**Work request:** Return the listing verbatim, images left out.

**Working data:**

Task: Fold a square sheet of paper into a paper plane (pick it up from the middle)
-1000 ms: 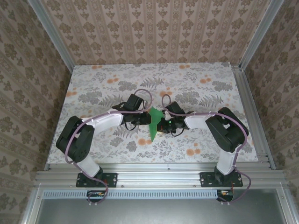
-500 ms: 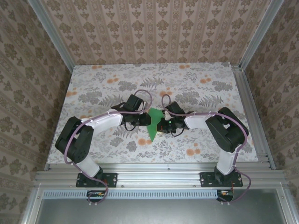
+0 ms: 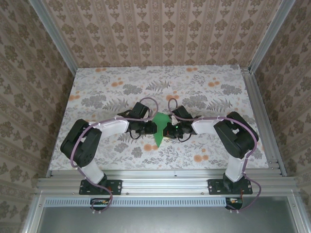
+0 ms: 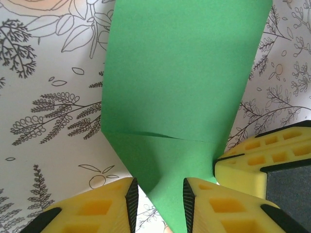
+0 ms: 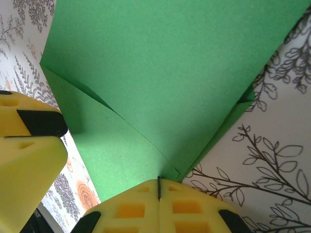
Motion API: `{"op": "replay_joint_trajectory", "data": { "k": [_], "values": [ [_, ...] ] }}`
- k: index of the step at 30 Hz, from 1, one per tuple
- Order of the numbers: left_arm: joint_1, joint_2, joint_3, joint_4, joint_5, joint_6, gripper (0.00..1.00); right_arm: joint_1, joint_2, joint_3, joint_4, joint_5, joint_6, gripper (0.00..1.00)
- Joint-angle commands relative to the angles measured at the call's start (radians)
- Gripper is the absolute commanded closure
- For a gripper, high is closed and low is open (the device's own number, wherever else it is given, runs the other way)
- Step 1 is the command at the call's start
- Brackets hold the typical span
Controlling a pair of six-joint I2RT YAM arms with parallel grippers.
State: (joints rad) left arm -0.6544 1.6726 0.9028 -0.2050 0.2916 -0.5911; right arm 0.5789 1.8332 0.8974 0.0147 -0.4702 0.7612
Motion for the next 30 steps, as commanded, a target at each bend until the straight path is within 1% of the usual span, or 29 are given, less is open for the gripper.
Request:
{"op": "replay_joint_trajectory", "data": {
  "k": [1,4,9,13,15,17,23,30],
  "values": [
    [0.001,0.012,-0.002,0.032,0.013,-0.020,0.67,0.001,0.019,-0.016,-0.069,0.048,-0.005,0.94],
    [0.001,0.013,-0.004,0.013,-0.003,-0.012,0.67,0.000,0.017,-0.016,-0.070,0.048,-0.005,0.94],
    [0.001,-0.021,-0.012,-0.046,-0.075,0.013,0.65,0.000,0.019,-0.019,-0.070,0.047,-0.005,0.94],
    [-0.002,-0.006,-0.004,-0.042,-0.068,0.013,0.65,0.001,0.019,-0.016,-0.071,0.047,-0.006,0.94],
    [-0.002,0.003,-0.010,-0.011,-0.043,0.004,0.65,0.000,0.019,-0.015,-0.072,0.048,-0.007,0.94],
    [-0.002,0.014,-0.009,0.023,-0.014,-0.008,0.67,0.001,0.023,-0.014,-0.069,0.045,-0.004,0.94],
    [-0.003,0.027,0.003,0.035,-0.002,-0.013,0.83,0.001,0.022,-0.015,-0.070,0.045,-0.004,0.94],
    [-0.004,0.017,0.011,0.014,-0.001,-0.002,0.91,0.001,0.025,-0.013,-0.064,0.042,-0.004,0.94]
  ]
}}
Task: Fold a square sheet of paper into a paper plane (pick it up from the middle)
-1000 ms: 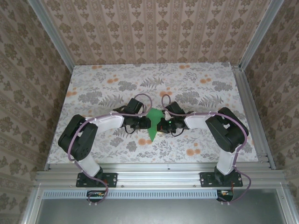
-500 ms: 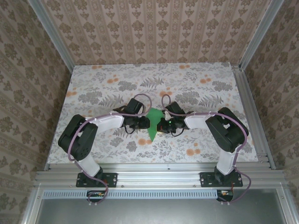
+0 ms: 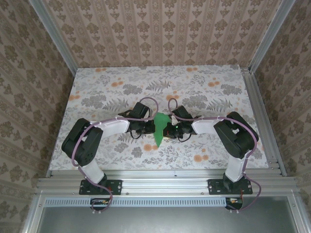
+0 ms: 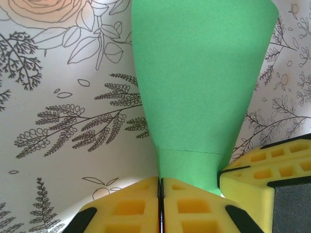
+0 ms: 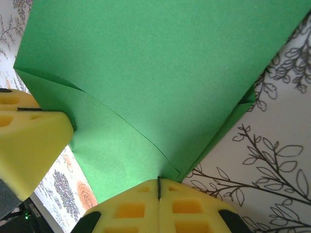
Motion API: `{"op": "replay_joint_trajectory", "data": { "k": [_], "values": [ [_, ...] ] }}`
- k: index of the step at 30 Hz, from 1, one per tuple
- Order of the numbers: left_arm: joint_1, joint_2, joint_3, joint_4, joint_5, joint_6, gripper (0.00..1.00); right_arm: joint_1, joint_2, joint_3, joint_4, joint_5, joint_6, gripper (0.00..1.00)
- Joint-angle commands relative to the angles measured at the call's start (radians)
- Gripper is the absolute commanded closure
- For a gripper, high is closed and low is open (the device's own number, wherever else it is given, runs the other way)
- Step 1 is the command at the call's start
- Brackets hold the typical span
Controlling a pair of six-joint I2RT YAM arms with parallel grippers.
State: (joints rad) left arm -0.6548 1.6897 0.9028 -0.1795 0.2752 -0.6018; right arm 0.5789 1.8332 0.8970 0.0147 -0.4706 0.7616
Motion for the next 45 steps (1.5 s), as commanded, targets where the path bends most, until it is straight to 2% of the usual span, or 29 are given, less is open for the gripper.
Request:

**Answer to this task:**
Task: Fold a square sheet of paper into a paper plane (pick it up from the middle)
-1000 ms: 
-500 ms: 
+0 ms: 
+0 ms: 
+0 ms: 
Motion API: `{"op": "replay_joint_trajectory", "data": { "k": [_], "values": [ [_, ...] ] }}`
- k: index of the step at 30 Hz, from 1, one per tuple
- Order of the numbers: left_arm: joint_1, joint_2, joint_3, joint_4, joint_5, joint_6, gripper (0.00..1.00); right_arm: joint_1, joint_2, joint_3, joint_4, joint_5, joint_6, gripper (0.00..1.00)
- Joint-angle commands relative to the angles measured at the call's start (radians)
- Gripper is the absolute commanded closure
- For a gripper, high is closed and low is open (the device's own number, wherever else it is given, runs the other way)
- Step 1 is the command at the call's start
- Brackets hold the typical span
Controlling a pair of six-joint I2RT YAM arms with parallel grippers.
State: (joints rad) left arm -0.6544 1.6726 0.9028 -0.2050 0.2916 -0.5911; right arm 0.5789 1.8332 0.8974 0.0147 -0.4702 0.7612
Motion for the next 30 steps, as commanded, a target at each bend until the straight path is within 1% of the usual span, or 29 are given, less is open for the gripper.
Request:
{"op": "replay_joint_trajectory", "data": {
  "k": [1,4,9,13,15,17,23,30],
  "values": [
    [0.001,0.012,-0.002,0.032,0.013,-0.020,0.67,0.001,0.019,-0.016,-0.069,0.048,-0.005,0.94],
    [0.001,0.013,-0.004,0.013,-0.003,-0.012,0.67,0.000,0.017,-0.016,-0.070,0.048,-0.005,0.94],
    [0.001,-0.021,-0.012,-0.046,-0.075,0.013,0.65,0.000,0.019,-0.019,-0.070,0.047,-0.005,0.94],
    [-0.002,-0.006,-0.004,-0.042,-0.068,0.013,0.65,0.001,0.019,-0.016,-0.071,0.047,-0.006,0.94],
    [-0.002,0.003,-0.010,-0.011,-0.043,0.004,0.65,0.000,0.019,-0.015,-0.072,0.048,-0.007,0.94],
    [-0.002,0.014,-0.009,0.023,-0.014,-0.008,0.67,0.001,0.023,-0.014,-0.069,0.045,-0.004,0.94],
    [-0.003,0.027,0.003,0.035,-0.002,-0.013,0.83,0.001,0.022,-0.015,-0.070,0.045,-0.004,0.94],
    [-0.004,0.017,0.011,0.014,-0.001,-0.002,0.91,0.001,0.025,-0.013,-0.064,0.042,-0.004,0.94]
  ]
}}
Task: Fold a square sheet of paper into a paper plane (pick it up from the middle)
-1000 ms: 
-500 ms: 
+0 ms: 
+0 ms: 
+0 ms: 
Motion API: `{"op": "replay_joint_trajectory", "data": { "k": [_], "values": [ [_, ...] ] }}`
- k: index of the step at 30 Hz, from 1, one per tuple
- Order of the numbers: left_arm: joint_1, joint_2, joint_3, joint_4, joint_5, joint_6, gripper (0.00..1.00); right_arm: joint_1, joint_2, joint_3, joint_4, joint_5, joint_6, gripper (0.00..1.00)
- Joint-angle commands relative to the angles measured at the call's start (radians)
- Gripper is the absolute commanded closure
- For a gripper, high is closed and low is open (the device's own number, wherever else it is given, runs the other way)
- Step 1 is the command at the call's start
- Brackets hold the typical span
Controlling a pair of six-joint I2RT YAM arms with parallel grippers.
State: (joints rad) left arm -0.6548 1.6897 0.9028 -0.1795 0.2752 -0.6018; right arm 0.5789 1.8332 0.8970 0.0147 -0.4706 0.7616
Motion for the next 45 steps (1.5 s), as commanded, targets where the path bends most, until it is straight to 2% of the usual span, or 29 are given, less is open for the gripper.
Request:

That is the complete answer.